Голд быстро отхлебнул виски. Очень кстати — виски еще понадобится. Он не мог оторвать взгляда от глаз Эвелин.
— Врать не буду, Эв: когда я встаю по утрам, каждый прожитый год висит на мне тяжким грузом. И даже непрожитый.
Эвелин улыбнулась. Это было ужасно: она похожа на раскрытый бумажник, на распоротое сиденье с кожаной обивкой! А кое-кто за это еще и платит?!
— Это тебя совесть мучит, — сказала Эвелин. — Слишком много грехов на душе у тебя. Ты и спишь-то небось плохо. Кошмары тебя посещают, а?
У Голда прошел мороз по коже — то ли потому, что Эвелин попала в точку, то ли потому, что она все еще корчилась в своей отвратительной улыбке. "Кто ты такая? — подумал Голд. — Ты — не Эвелин.

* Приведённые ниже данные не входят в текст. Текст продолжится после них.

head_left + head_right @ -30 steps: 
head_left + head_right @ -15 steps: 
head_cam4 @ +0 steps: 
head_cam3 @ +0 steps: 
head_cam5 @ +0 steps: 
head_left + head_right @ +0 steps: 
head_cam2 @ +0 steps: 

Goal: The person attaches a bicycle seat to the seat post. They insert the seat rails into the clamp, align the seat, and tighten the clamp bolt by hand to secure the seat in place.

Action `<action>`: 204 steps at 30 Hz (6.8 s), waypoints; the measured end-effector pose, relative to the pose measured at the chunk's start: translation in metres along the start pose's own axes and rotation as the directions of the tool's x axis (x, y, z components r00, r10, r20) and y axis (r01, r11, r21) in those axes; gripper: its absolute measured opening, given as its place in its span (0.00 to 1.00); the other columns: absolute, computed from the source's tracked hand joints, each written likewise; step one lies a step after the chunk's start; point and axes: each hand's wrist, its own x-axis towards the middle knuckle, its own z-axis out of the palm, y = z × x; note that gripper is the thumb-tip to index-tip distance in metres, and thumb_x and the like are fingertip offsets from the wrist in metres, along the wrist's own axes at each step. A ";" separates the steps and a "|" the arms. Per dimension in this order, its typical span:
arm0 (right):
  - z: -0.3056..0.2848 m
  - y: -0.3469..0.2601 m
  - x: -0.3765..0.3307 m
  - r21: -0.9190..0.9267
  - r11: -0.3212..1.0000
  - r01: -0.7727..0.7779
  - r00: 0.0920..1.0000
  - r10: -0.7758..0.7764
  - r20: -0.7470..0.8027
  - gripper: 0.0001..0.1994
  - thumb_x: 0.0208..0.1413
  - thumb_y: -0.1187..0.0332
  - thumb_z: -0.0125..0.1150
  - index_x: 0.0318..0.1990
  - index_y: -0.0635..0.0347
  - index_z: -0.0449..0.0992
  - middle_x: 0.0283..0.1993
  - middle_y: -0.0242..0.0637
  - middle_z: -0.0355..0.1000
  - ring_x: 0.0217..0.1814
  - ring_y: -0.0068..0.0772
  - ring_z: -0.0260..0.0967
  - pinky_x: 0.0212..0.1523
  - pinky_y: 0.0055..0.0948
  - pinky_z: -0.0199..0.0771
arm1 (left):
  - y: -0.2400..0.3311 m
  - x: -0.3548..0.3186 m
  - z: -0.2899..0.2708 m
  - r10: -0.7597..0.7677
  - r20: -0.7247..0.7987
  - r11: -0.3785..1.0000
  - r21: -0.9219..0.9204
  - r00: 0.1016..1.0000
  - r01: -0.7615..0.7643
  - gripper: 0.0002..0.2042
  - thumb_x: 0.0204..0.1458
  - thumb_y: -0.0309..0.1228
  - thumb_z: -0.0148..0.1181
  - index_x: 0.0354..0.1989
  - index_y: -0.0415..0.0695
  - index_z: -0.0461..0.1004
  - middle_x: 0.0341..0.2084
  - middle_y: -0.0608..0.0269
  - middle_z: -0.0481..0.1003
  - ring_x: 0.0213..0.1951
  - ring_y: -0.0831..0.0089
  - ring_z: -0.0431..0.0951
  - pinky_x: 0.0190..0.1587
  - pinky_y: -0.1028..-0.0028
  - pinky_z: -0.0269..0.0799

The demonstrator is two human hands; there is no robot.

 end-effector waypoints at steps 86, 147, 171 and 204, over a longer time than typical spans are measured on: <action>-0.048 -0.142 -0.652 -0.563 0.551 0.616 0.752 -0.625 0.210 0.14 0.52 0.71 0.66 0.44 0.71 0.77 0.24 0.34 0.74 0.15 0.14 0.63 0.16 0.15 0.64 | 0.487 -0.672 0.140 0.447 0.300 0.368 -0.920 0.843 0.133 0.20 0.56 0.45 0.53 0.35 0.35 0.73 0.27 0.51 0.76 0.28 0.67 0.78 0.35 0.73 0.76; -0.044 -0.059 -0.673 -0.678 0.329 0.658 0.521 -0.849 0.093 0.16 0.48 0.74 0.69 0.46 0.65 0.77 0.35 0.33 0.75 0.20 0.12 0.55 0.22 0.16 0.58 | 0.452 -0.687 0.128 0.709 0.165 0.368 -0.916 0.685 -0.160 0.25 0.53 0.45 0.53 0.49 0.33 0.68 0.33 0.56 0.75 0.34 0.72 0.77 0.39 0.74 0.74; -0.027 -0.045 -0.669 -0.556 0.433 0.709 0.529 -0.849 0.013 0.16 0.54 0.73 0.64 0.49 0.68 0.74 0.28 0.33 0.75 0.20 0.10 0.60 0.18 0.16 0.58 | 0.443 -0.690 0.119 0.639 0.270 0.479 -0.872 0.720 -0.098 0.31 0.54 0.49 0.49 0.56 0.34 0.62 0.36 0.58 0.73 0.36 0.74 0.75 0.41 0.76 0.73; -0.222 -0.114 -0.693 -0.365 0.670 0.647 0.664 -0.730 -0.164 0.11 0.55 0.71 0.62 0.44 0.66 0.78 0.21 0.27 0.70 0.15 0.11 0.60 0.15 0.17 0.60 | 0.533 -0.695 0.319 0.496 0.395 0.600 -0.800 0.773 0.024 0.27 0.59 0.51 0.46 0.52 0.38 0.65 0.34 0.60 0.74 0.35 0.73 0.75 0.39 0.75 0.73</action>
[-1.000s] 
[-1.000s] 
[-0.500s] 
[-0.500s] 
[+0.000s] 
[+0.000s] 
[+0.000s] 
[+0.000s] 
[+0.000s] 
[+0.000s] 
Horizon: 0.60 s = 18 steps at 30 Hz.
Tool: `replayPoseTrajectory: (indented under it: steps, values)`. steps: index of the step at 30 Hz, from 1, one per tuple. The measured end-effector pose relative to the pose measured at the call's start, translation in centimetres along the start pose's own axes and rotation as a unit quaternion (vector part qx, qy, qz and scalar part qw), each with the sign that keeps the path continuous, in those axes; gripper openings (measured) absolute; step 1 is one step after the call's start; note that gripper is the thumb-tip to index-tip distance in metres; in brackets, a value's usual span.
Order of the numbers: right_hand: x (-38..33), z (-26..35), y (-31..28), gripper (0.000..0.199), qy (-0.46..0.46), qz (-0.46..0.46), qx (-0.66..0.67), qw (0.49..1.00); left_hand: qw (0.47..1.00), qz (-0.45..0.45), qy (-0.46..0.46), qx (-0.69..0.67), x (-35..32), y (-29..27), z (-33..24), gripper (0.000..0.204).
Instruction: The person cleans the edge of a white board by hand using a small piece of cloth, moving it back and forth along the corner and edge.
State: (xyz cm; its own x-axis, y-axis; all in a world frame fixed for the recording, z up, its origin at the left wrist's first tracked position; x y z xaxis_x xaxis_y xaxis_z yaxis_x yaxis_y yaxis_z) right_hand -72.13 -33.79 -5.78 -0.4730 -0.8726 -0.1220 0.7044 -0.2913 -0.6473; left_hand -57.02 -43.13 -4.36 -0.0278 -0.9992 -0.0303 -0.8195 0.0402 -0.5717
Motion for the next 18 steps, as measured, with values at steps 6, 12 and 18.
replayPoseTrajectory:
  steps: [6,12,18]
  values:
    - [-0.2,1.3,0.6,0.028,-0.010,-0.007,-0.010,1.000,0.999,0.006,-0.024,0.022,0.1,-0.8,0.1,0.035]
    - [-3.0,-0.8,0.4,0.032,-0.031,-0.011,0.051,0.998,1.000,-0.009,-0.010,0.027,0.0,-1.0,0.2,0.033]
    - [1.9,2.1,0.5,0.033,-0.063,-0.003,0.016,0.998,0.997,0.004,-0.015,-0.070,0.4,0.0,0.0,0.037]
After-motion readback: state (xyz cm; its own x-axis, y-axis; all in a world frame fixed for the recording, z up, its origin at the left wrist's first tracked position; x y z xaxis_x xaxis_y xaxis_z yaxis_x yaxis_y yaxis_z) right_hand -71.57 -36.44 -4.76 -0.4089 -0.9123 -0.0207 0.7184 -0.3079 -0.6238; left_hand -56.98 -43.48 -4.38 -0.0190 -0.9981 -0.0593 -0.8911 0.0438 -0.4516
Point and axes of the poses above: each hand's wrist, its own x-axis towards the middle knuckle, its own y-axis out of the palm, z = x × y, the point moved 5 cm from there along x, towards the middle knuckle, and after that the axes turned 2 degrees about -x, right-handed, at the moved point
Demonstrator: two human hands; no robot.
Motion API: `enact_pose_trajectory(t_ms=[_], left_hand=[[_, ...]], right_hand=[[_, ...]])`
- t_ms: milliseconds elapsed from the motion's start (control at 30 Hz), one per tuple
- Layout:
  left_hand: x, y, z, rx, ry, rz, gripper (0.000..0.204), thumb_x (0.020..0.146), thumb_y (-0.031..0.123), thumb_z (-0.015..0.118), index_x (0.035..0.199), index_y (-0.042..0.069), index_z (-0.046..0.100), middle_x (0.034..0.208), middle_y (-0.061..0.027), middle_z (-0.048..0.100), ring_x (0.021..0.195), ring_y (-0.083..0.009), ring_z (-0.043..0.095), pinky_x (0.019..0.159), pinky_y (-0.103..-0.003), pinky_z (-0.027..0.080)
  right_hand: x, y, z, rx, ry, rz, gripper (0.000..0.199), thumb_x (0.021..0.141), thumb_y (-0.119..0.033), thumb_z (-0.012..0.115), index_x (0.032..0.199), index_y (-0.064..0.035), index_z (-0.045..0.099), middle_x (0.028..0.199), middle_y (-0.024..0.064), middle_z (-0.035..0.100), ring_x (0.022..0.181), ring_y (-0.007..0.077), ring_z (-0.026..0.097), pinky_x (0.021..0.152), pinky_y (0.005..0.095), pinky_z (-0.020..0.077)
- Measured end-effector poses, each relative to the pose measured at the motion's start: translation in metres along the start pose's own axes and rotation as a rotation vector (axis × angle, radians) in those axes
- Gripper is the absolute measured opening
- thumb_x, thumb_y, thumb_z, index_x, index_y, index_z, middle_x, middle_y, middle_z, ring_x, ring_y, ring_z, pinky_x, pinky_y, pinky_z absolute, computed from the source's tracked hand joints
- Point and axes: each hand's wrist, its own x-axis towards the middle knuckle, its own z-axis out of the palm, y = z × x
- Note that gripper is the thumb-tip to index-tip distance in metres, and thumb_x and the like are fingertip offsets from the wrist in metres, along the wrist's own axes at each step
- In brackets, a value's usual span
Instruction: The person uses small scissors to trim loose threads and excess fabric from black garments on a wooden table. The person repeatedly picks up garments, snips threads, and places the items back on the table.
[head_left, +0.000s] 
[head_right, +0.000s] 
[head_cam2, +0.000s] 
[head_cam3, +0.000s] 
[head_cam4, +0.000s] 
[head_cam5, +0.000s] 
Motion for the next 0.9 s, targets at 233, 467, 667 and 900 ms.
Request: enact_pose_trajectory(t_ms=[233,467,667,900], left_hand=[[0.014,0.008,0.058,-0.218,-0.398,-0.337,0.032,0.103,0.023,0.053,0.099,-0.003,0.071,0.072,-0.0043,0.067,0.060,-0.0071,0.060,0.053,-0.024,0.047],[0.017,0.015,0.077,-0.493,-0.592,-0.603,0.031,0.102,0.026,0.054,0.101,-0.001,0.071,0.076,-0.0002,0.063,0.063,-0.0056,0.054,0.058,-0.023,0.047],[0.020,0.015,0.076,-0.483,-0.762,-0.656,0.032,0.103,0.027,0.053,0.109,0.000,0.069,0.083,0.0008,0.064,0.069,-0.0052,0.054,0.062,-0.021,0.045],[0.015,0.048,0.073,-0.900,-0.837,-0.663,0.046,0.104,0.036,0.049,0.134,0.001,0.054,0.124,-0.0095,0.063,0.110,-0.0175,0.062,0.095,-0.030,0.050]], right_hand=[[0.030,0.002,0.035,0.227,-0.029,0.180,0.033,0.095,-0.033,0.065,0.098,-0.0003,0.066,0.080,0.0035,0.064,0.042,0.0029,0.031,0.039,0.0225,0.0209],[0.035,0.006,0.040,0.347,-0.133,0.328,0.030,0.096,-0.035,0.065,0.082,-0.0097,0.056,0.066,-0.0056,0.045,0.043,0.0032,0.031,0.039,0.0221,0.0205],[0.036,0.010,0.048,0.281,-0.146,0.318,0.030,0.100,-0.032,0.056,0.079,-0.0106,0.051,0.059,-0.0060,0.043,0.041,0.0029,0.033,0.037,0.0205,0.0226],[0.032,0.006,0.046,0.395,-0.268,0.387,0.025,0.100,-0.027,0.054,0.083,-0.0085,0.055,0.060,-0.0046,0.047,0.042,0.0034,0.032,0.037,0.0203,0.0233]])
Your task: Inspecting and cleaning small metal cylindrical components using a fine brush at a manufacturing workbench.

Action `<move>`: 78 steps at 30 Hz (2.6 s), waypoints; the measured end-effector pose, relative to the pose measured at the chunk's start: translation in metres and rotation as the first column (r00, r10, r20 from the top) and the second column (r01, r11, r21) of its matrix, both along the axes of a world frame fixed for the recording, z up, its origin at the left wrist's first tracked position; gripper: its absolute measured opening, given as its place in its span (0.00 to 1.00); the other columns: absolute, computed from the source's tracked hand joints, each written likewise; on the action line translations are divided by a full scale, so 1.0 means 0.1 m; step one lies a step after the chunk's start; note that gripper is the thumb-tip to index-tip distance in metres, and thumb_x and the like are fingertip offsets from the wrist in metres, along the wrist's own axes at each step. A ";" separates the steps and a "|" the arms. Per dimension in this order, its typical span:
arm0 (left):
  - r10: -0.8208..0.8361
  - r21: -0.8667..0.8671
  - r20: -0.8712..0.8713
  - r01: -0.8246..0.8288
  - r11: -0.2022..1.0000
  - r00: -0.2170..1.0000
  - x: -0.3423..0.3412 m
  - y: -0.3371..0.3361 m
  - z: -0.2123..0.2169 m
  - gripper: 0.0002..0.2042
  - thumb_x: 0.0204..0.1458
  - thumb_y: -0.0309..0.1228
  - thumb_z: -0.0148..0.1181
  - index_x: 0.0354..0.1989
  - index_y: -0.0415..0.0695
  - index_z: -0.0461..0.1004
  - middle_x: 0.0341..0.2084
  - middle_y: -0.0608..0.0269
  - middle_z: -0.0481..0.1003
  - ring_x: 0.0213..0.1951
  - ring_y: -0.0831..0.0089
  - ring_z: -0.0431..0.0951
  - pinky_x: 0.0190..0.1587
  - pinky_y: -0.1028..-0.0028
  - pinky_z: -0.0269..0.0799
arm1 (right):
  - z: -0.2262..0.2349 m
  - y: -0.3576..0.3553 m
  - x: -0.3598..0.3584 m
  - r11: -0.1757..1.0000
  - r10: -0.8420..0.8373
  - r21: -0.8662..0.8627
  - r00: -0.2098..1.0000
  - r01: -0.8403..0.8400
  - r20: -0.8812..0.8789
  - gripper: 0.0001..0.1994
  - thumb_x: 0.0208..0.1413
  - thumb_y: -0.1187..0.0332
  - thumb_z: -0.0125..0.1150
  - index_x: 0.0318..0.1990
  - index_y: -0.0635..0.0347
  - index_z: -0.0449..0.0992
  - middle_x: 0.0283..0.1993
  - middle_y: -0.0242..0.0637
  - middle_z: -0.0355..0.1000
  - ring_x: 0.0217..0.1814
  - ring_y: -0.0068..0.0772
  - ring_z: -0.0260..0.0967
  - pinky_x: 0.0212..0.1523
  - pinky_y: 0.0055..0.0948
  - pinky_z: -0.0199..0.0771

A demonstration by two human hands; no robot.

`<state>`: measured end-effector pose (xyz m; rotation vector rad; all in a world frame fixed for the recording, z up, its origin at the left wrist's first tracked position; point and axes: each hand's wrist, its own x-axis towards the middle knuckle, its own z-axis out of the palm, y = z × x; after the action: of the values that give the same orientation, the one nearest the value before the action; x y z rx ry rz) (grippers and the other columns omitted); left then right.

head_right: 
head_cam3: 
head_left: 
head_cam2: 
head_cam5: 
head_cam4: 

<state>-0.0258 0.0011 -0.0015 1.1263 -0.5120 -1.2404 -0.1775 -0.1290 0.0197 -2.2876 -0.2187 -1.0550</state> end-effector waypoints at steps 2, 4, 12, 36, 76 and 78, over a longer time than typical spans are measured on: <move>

Ты даже не человек, а какое то инопланетное существо.
Эвелин поставила пустой бокал на стойку и взяла новый. А ведь раньше она с трудом выпивала один бокал коктейля, да и то за обедом. Голд взглянул на зал: казалось, взгляды всех присутствующих нацелены на них с Эвелин.
— Так, значит, ты не знаком с Питером? С мальчиком, у которого сегодня бар мицва? — вновь спросила Эвелин.
— Нет, мы еще не встречались.
— А какой мальчик, Джек, какой мальчик! Таким сыном гордились бы любые родители.
Голд улыбнулся ей в ответ — так же холодно.
— Знаешь, он валедиктор[44]
в своем классе, — продолжала она. — А в своей возрастной группе, среди юниоров Калифорнии, он занял седьмое место по теннису. А впрочем, откуда тебе знать это?— Я и не знал, Эвелин.
— Конечно, не знал. — Она пригубила шампанское. — Красив, элегантен, умен. Собирается стать доктором. — Она пристально взглянула на Голда. — Как и его отец.
Голд не поддался на провокацию.
— Да уж, я заметил. — Широким жестом он обвел украшенный «под больницу» зал. — А ты не думаешь, что о профессии думать еще рановато?
Эвелин фыркнула в свое шампанское.
— Рановато? Ну уж нет, Джек. Никогда не может быть слишком рано думать об успешной карьере. Но в любом случае ты ничего не будешь знать об этом, правда ведь?
«Один-ноль в твою пользу, сука!» — подумал Голд.